Seattle-based Avalara is getting a big cash injection as its business continues to benefit from the e-commerce boom and increasing regulatory obligations.
Avalara said last week that it added $ 959.9 million to its cash balance after issuing short-term debt in the form of convertible senior notes.
The money will be used to support the company’s compliance automation software, which helps more than 30,000 companies in 95 countries manage their sales and other types of taxes. Customers include companies like Zillow, Pinterest, Converse, Roku, Thule and others.

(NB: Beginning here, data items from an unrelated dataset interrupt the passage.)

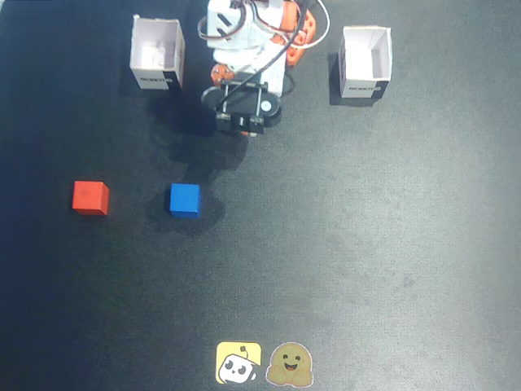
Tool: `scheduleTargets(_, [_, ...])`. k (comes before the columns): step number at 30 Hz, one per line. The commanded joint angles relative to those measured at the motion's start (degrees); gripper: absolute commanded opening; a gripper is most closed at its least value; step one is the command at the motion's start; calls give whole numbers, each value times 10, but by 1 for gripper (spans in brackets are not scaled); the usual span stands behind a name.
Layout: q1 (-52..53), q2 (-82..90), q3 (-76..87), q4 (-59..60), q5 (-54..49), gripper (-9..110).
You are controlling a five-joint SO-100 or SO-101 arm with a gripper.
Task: Put the red cube in the right box and the blue cube in the left box.
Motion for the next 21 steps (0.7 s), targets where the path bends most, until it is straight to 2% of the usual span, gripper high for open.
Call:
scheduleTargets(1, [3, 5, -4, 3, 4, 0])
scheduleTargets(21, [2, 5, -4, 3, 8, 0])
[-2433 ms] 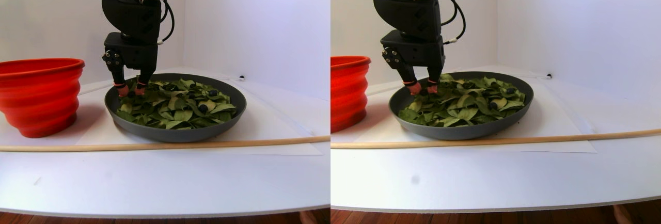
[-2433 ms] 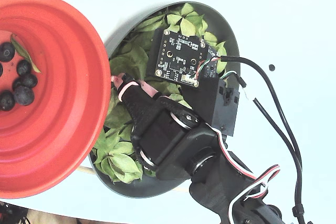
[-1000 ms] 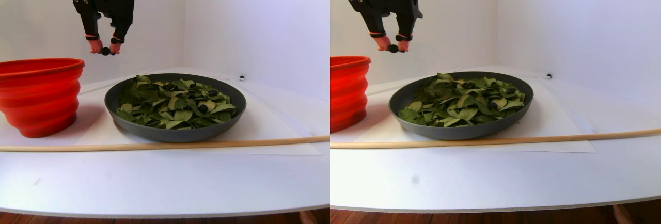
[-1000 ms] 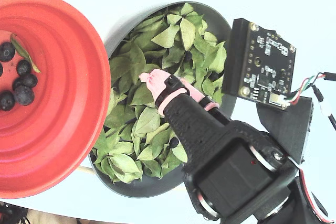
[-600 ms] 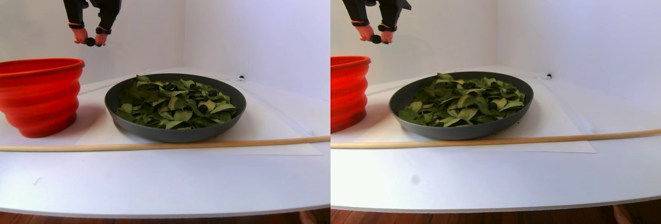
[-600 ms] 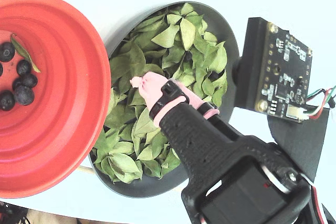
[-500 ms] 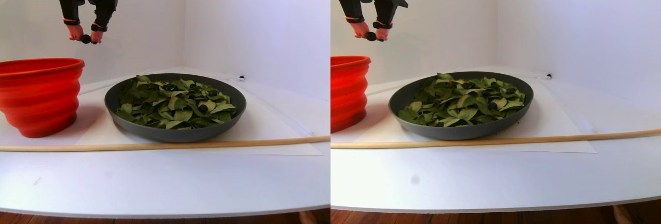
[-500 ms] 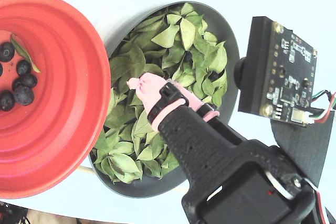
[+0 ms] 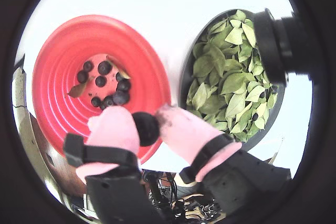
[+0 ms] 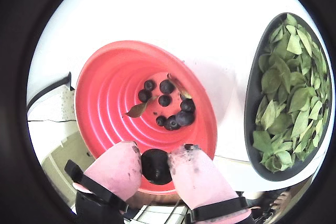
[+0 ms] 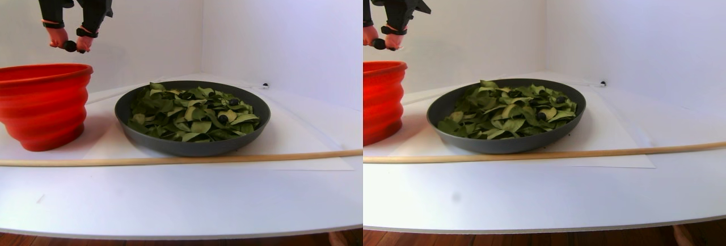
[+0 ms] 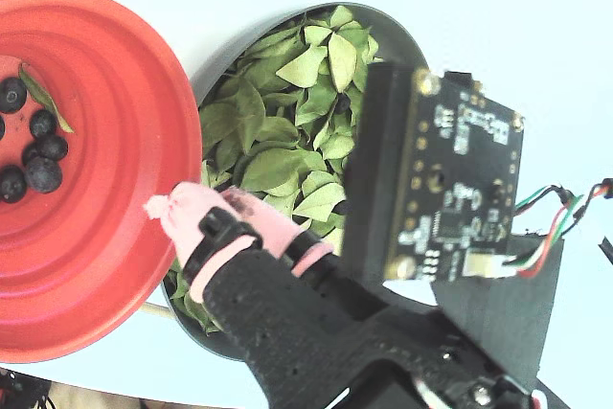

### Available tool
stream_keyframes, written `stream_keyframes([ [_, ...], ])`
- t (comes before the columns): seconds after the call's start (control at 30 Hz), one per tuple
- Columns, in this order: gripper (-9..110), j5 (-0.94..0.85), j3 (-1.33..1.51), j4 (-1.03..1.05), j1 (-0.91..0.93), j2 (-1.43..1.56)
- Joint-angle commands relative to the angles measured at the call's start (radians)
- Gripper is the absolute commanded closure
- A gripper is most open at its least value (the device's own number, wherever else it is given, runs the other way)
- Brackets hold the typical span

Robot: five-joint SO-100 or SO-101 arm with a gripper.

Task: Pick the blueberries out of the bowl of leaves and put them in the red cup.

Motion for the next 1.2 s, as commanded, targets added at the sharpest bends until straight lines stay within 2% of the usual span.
stream_keyframes([
  [0.0,92,0.015,-0.008,0.005,-0.035,0.104],
  [0.33,91,0.046,0.012,0.005,-0.067,0.097],
  [0.53,81,0.066,0.02,-0.043,-0.055,0.06],
  [1.17,84,0.008,-0.014,-0.011,0.063,0.094],
])
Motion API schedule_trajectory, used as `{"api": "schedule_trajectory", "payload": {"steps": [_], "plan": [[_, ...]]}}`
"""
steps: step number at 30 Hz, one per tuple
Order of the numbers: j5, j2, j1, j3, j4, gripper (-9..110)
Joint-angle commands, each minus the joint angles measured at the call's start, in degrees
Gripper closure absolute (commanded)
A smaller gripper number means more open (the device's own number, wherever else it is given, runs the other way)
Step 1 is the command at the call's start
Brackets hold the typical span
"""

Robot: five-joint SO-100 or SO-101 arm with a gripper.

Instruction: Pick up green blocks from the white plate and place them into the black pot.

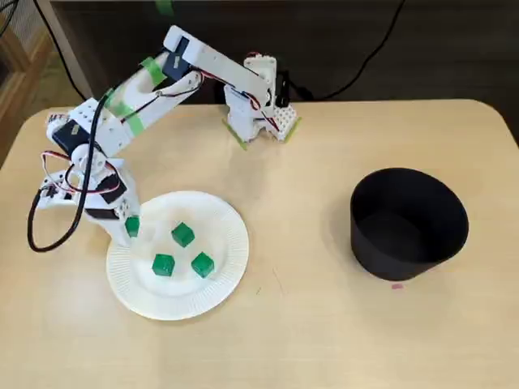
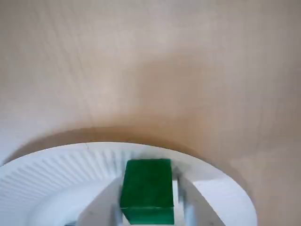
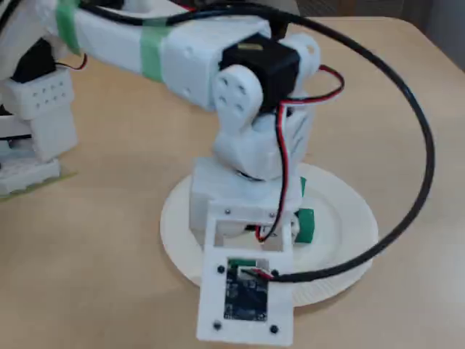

The pandemic-induced surge in online shopping and new tax regulations, along with the continued adoption of cloud services, have helped give a tailwind to Avalara’s business. The stock has more than tripled since it debuted in the public market in 2018 and is up more than 30% since May. The company’s market capitalization is now more than $ 14 billion.
Avalara posted revenue of $ 169.1 million in the second quarter of 2021, up 45% year over year, the highest growth rate since going public in 2018.
On the conference call with analysts, Scott McFarlane, CEO of Avalara, called it a “gold medal quarter”. He said the company’s vision is “to be part of every transaction in the world”.
To achieve this, Avalara invests heavily in new technologies and products, with around 25% of its employees working in research and development. The company employs more than 3,330 people worldwide.
“We believe we are leaving the competition behind and driving the future of global compliance,” said McFarlane.
Founded in 2004, Avalara has also been on an acquisition spree recently, taking over companies such as DAVO Technologies, Business Licenses, Transaction Tax Resources, INPOSIA Solutions and Impendulo Limited.
For the full year of 2021, Avalara expects revenue of between $ 672 million and $ 676 million, compared to $ 500.6 million in 2020, and a non-GAAP operating loss of between $ 10 and 14 million.